Embora a discussão sobre um código de conduta não seja nova, a proposta voltou ao centro do debate após a revelação de que o ministro Dias Toffoli viajou em um jatinho privado para Lima ao lado de um dos advogados de um dos investigados na Operação Compliance Zero, caso para o qual havia sido sorteado relator um dia antes. Pouco depois da viagem, Toffoli atendeu a dois pedidos relevantes apresentados pelos defensores do banqueiro Daniel Vorcaro: um para impor sigilo ao processo e outro para deslocar a investigação da Justiça Federal para o Supremo.

O episódio reacendeu discussões sobre transparência, limites éticos e a urgência de regras mais claras para orientar o comportamento de magistrados, dando nova atenção à iniciativa de Fachin. O ministro pretende adotar como referência o código de conduta do Tribunal Constitucional da Alemanha.
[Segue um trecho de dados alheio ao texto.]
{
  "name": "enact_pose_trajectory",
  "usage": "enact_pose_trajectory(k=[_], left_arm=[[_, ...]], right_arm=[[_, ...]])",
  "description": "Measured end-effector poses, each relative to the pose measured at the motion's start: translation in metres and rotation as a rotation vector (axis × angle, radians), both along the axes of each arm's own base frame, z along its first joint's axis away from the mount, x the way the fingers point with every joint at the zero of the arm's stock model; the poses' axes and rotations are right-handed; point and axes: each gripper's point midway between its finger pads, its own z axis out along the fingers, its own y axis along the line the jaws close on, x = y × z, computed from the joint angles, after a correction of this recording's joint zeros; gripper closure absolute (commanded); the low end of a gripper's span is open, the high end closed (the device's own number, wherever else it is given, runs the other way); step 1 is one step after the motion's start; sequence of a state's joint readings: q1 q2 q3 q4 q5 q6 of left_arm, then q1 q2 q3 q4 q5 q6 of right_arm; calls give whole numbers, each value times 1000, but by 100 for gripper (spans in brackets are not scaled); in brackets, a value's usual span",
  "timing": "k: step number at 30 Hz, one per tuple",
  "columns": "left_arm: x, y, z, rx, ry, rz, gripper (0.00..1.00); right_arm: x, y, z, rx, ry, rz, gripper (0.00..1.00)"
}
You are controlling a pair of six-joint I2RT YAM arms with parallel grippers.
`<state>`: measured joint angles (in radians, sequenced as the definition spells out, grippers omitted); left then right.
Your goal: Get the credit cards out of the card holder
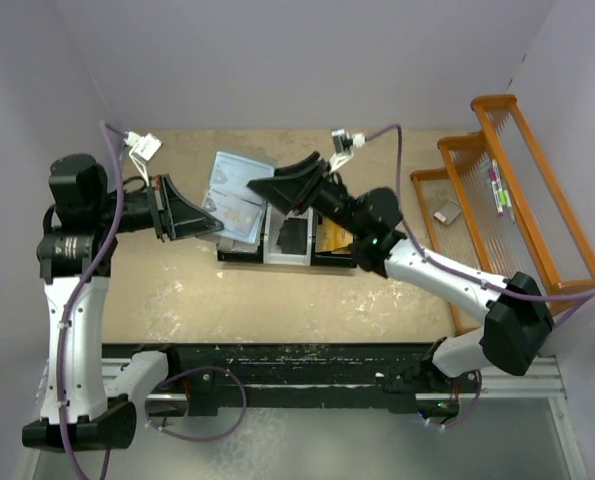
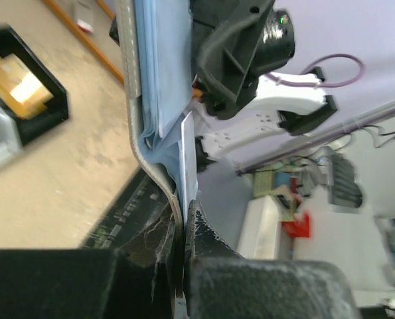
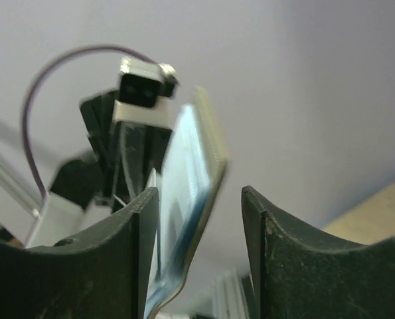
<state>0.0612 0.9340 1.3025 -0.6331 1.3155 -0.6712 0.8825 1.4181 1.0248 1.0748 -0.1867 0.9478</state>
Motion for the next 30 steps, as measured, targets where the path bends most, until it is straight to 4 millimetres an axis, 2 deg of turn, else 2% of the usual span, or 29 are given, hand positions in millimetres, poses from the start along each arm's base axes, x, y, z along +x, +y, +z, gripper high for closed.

Entre as diretrizes, a regra de que "juízes só podem receber remuneração por palestras, participação em eventos ou publicações quando isso não comprometer a reputação do Tribunal nem levantar dúvidas sobre a independência, imparcialidade, neutralidade e integridade de seus membros". O código também prevê que "os juízes apenas aceitam presentes ou benefícios em contextos sociais e apenas na medida em que não lancem dúvidas sobre sua integridade pessoal e independência".

Para Melillo Dinis, advogado, analista político e diretor do Movimento de Combate à Corrupção Eleitoral, todo poder deve ser controlado. "O Poder Judiciário tem ampliado muito a sua presença no espaço público. Mais presença exige mais controle, transparência, imparcialidade. Sem isso, um poder que não é eleito perde a sua legitimidade, com a possibilidade de caracterizar um autoritarismo", afirma.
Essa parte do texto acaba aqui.